Nor, at times, was the sound of music wanting, to augment the poetry of the scene. The whole band would be assembled on the poop, regaling the officers, and incidentally ourselves, with their fine old airs. To these, some of us would occasionally dance in the _top_, which was almost as large as an ordinary sized parlour. When the instrumental melody of the band was not to be had, our nightingales mustered their voices, and gave us a song.

Upon these occasions Jack Chase was often called out, and regaled us, in his own free and noble style, with the "_Spanish Ladies_"- a favourite thing with British man-of-war's-men-and many other salt-sea ballads and ditties, including,

"Sir Patrick Spens was the best sailor That ever sailed the sea."

also,

"And three times around spun our gallant ship; Three times around spun she; Three times around spun our gallant ship, And she went to the bottom of the sea- The sea, the sea, the sea, And she went to the bottom of the sea!"

These songs would be varied by sundry _yarns_ and _twisters_ of the top-men. And it was at these times that I always endeavoured to draw out the oldest Tritons into narratives of the war-service they had seen. There were but few of them, it is true, who had been in action; but that only made their narratives the more valuable.

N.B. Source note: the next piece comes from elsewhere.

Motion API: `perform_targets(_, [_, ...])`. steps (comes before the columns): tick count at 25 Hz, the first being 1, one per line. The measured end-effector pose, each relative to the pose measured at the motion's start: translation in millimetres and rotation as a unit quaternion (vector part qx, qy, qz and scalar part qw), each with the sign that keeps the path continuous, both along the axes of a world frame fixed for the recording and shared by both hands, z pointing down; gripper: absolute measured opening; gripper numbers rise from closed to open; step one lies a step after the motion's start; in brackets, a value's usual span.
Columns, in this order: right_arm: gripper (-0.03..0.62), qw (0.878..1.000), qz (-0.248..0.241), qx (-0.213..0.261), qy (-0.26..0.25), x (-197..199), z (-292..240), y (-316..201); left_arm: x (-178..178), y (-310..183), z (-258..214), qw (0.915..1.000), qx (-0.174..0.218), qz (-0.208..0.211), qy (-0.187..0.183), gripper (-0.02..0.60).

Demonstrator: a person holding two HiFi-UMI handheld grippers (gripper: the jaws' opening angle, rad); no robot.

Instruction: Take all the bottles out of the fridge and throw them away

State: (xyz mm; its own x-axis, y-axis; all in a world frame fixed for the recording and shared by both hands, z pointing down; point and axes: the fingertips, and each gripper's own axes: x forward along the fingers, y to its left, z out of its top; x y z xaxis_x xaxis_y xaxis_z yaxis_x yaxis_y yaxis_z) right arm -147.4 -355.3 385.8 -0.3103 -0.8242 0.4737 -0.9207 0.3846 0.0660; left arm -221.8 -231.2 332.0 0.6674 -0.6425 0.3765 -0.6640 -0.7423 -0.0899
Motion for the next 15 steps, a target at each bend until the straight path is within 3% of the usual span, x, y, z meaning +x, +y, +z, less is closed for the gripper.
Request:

There was an old negro, who went by the name of Tawney, a sheet- anchor-man, whom we often invited into our top of tranquil nights, to hear him discourse. He was a staid and sober seaman, very intelligent, with a fine, frank bearing, one of the best men in the ship, and held in high estimation by every one.

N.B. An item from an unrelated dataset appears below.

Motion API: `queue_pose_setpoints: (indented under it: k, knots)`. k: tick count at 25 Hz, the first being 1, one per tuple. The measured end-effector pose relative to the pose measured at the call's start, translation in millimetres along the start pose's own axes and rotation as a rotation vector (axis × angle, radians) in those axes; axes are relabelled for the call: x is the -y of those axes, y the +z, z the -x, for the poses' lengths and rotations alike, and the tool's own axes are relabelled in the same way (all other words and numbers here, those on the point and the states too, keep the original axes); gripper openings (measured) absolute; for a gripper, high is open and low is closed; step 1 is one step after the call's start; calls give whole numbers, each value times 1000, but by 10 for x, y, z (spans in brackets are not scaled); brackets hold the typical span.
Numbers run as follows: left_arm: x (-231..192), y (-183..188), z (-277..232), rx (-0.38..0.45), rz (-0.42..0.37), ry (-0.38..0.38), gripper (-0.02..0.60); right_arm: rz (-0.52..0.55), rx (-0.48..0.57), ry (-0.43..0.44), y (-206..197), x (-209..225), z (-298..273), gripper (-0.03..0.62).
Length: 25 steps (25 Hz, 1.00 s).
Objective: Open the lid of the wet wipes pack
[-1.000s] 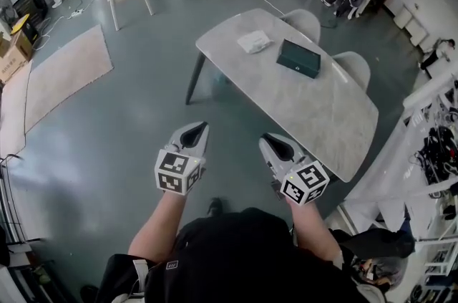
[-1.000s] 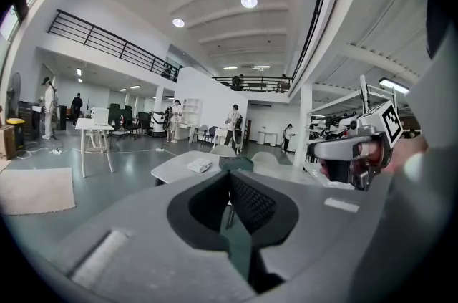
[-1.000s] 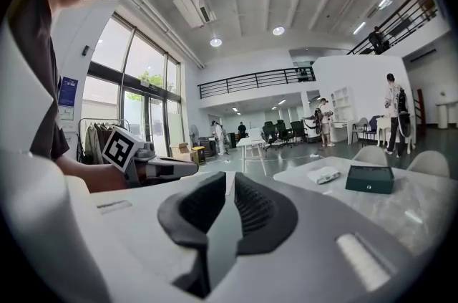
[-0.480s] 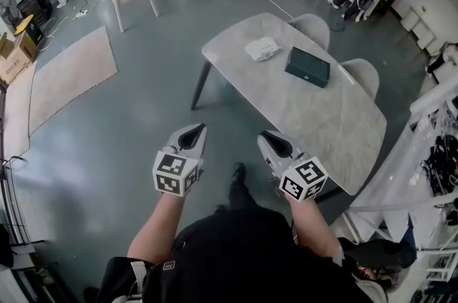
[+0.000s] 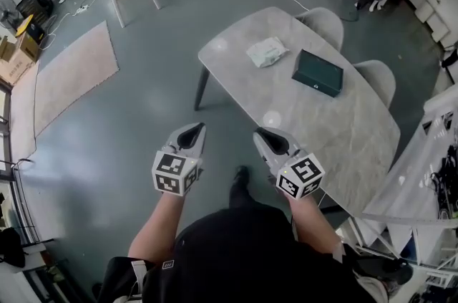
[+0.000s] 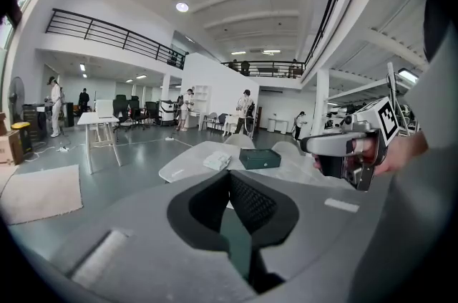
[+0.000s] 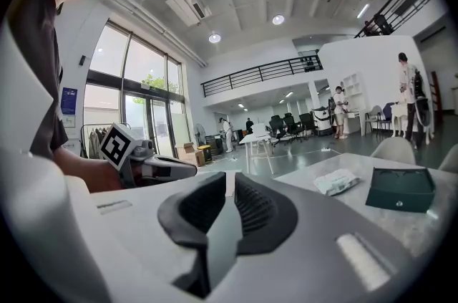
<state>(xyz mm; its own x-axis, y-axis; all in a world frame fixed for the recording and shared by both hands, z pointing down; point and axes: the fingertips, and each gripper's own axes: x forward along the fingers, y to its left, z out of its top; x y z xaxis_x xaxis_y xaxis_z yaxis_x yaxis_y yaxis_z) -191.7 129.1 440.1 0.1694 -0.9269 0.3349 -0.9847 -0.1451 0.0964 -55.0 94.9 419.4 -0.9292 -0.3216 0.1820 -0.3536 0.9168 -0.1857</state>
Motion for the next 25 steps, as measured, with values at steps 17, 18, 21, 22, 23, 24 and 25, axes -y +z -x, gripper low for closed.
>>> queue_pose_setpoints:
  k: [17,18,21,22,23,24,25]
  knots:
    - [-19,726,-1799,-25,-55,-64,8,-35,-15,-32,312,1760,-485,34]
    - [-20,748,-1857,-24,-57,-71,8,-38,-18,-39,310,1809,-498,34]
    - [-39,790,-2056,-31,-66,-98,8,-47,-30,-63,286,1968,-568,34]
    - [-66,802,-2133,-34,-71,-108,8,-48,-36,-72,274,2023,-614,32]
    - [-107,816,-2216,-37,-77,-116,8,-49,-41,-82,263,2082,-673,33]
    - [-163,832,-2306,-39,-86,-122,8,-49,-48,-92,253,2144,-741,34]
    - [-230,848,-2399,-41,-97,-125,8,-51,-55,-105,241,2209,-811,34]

It seems that, during the last war between England and America, he had, with several others, been «impressed» upon the high seas, out of a New England merchantman. The ship that impressed him was an English frigate, the Macedonian, afterward taken by the Neversink, the ship in which we were sailing.

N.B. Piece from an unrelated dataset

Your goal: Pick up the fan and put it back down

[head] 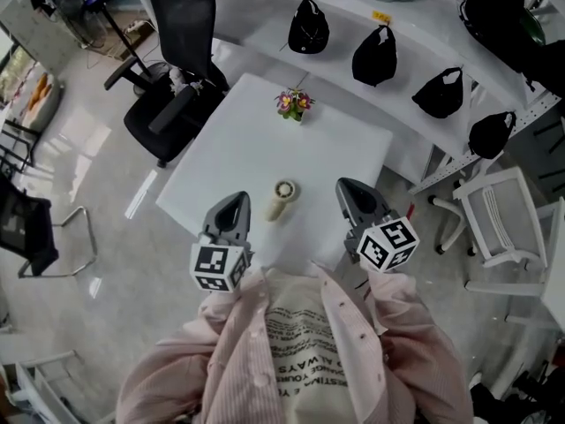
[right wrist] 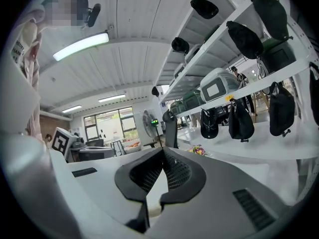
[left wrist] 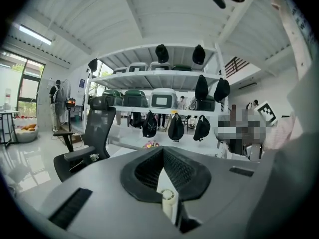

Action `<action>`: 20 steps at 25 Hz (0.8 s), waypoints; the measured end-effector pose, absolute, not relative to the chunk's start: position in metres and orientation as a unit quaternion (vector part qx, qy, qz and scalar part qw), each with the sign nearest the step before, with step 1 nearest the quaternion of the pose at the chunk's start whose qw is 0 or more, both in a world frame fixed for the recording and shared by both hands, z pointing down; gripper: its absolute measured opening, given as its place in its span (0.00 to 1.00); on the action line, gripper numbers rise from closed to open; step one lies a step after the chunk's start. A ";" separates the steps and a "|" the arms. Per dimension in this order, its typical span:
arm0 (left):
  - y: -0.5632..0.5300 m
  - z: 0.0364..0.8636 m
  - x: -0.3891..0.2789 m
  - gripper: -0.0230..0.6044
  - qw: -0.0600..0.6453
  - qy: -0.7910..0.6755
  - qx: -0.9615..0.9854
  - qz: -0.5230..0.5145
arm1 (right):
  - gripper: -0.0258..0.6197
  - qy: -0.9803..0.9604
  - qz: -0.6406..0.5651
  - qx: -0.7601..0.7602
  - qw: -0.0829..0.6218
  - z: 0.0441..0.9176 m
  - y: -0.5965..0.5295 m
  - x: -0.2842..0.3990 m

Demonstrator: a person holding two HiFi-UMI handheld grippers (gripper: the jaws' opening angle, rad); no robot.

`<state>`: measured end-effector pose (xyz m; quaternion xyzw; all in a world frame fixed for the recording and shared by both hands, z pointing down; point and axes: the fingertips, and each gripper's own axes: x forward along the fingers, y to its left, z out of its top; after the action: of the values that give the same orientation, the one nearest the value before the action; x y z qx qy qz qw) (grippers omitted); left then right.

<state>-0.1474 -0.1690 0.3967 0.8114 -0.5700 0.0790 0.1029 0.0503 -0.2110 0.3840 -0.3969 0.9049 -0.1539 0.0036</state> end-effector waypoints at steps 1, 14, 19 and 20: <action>-0.168 0.395 -0.150 0.04 0.105 -0.574 0.809 0.076 | 0.04 0.905 -0.151 -0.397 0.005 0.382 -0.211 0.051; -0.163 0.390 -0.158 0.04 0.100 -0.579 0.806 0.068 | 0.04 0.904 -0.112 -0.413 0.017 0.373 -0.208 0.055; -0.163 0.390 -0.158 0.04 0.102 -0.578 0.807 0.070 | 0.04 0.902 -0.115 -0.416 0.018 0.375 -0.205 0.056; -0.163 0.390 -0.157 0.04 0.102 -0.578 0.807 0.070 | 0.04 0.902 -0.116 -0.416 0.018 0.376 -0.205 0.057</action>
<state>-0.1570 -0.1631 0.3897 0.8067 -0.5778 0.0699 0.1020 0.0571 -0.2050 0.3755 -0.4160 0.9017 -0.1165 0.0180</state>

It was the holy Sabbath, according to Tawney, and, as the Briton bore down on the American-her men at their quarters-Tawney and his countrymen, who happened to be stationed at the quarter-deck battery, respectfully accosted the captain-an old man by the name of Cardan-as he passed them, in his rapid promenade, his spy-glass under his arm. Again they assured him that they were not Englishmen, and that it was a most bitter thing to lift their hands against the flag of that country which harboured the mothers that bore them. They conjured him to release them from their guns, and allow them to remain neutral during the conflict. But when a ship of any nation is running into action, it is no time for argument, small time for justice, and not much time for humanity. Snatching a pistol from the belt of a boarder standing by, the Captain levelled it at the heads of the three sailors, and commanded them instantly to their quarters, under penalty of being shot on the spot. So, side by side with his country's foes, Tawney and his companions toiled at the guns, and fought out the fight to the last; with the exception of one of them, who was killed at his post by one of his own country's balls.

At length, having lost her fore and main-top-masts, and her mizzen-mast having been shot away to the deck, and her fore-yard lying in two pieces on her shattered forecastle, and in a hundred places having been _hulled_ with round shot, the English frigate was reduced to the last extremity. Captain Cardan ordered his signal quarter-master to strike the flag.

Tawney was one of those who, at last, helped pull him on board the Neversink. As he touched the deck, Cardan saluted Decatur, the hostile commander, and offered his sword; but it was courteously declined. Perhaps the victor remembered the dinner parties that he and the Englishman had enjoyed together in Norfolk, just previous to the breaking out of hostilities-and while both were in command of the very frigates now crippled on the sea. The Macedonian, it seems, had gone into Norfolk with dispatches. _Then_ they had laughed and joked over their wine, and a wager of a beaver hat was said to have been made between them upon the event of the hostile meeting of their ships.